この書き方は、こちらが伝えたい情報ではなく、相手が知りたい情報を伝えています。書き手目線ではなく、読み手目線で書かれているのです。『この機械は21:00まで使えません。』という書き方も同じことを伝えていますが、結局その注意書きから読者が知りたい情報は21時から使えることです。読者が知りたいのは、一般的に「何ができないか」ではなく「何ができるか」なのです。
また、この書き方はポジティブな印象を与えます。語感の問題ではありますが、制限されていると感じを無駄に与える必要はありません。
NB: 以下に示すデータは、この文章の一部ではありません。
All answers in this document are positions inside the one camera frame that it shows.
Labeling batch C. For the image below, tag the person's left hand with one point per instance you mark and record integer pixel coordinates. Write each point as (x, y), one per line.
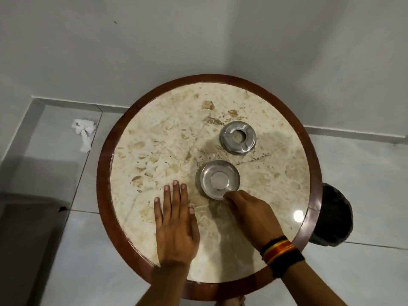
(177, 234)

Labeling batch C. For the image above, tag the person's right hand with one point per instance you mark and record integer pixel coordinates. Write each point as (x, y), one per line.
(255, 216)

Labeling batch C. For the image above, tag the person's left little finger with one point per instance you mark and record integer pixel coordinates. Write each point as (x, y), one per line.
(158, 211)

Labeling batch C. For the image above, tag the person's left middle finger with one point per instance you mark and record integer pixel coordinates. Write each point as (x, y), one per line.
(176, 199)

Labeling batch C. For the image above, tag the person's left thumb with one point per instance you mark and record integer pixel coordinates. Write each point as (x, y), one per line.
(193, 219)

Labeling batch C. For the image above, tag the person's right fingers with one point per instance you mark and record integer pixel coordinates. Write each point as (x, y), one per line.
(236, 198)

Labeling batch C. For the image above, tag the round steel ashtray bowl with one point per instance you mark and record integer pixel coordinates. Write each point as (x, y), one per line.
(210, 178)

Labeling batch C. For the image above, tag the person's right forearm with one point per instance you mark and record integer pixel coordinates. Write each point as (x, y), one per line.
(315, 286)

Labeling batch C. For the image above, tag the steel ashtray lid with hole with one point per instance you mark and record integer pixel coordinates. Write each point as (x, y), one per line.
(230, 144)

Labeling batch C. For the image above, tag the black red yellow thread wristband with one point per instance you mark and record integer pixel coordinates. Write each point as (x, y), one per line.
(280, 253)

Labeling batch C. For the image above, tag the round marble table wooden rim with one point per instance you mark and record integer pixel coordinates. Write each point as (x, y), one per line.
(153, 130)

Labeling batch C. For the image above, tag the black waste bin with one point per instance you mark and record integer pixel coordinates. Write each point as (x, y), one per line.
(334, 219)

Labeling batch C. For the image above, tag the crumpled white tissue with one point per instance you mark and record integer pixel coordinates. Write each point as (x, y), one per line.
(83, 130)

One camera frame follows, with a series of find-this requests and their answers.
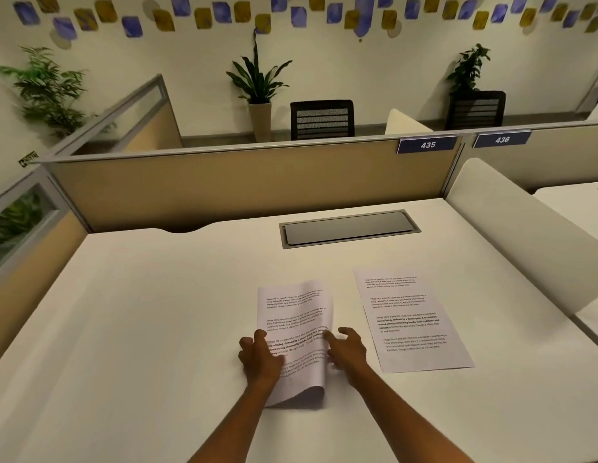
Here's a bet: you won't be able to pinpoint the blue and yellow wall decals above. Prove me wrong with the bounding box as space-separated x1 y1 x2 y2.
13 0 598 50

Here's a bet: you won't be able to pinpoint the person's right hand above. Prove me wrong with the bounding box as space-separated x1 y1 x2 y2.
322 327 370 387

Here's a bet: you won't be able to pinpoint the beige partition panel with glass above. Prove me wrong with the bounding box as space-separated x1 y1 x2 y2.
39 74 184 162

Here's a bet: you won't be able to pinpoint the person's left hand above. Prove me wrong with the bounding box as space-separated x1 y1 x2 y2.
238 329 285 386

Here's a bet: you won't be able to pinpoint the tall plant in beige pot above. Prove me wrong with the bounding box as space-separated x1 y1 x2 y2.
226 28 293 143

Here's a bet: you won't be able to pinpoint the person's left forearm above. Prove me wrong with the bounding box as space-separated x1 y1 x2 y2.
187 376 280 463

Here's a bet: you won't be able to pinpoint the person's right forearm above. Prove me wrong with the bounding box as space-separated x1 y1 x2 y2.
348 366 466 463

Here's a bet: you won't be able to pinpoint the leafy green potted plant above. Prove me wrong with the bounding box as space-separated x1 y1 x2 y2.
447 43 492 96

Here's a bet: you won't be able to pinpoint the grey desk cable tray lid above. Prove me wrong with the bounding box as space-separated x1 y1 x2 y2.
279 210 421 250

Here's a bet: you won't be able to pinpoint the white curved desk divider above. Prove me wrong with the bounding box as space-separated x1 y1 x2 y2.
446 157 598 355
385 109 434 136

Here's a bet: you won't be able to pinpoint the beige side partition with glass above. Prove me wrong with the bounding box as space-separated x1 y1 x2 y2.
0 165 91 372

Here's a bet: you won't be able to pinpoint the beige desk partition panel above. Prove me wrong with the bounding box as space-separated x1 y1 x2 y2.
454 121 598 194
40 135 466 234

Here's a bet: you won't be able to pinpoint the printed paper sheet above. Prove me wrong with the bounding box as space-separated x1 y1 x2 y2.
257 280 334 409
353 268 475 375

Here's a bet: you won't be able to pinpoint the black mesh office chair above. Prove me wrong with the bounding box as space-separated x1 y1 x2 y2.
290 99 355 141
446 91 506 131

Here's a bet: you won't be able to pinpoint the blue desk number label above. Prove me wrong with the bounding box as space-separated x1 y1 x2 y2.
397 136 459 155
473 131 532 149

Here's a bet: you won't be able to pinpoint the bushy green fern plant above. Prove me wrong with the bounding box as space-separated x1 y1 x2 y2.
0 47 117 139

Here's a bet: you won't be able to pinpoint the flat printed paper sheet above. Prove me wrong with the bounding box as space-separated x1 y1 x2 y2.
353 268 475 375

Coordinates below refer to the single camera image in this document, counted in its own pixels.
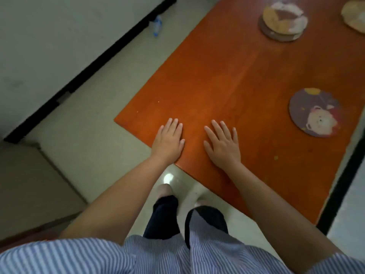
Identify person's left hand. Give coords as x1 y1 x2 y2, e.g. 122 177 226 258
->
151 118 185 165

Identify person's right hand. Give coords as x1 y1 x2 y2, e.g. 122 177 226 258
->
203 120 243 170

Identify person's left forearm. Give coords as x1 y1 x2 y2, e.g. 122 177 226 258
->
58 153 175 246

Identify person's right forearm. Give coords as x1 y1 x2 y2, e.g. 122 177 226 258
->
217 162 344 274

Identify person's left foot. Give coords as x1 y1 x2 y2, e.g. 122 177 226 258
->
157 184 174 198

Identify dark trousers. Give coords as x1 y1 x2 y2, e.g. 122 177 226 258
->
143 195 229 250

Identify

コップに半分の水が入っているときに、「半分しか入っていない」と書くか「半分も入っている」と書くかの違いのようなものです。集団生活をしている場なのですから、ネガティブな言葉をあえて使う必要はありません。
もちろん、以上の話は「立ち入り禁止」などの注意書きには使えるものではありません。もし何時から何時の間は入れるなどの制限があるのであれば「○時〜○時の間は入れます」と書くべきでしょうが、恒常的に立ち入り禁止であるのであれば、読者が知りたい情報も「立ち入り禁止」であることだけです。「何ができるか」という情報が無いのですから、「何ができない」と書くしかありません。
情報を伝える際は常に、自分が伝えたい情報ではなく、相手が知りたい情報を伝えるべきです。しかしそれを無意識的に行うのは難しいです。ですから、今回のようなルールを自分で決めることで、意識的にやる必要があると思います。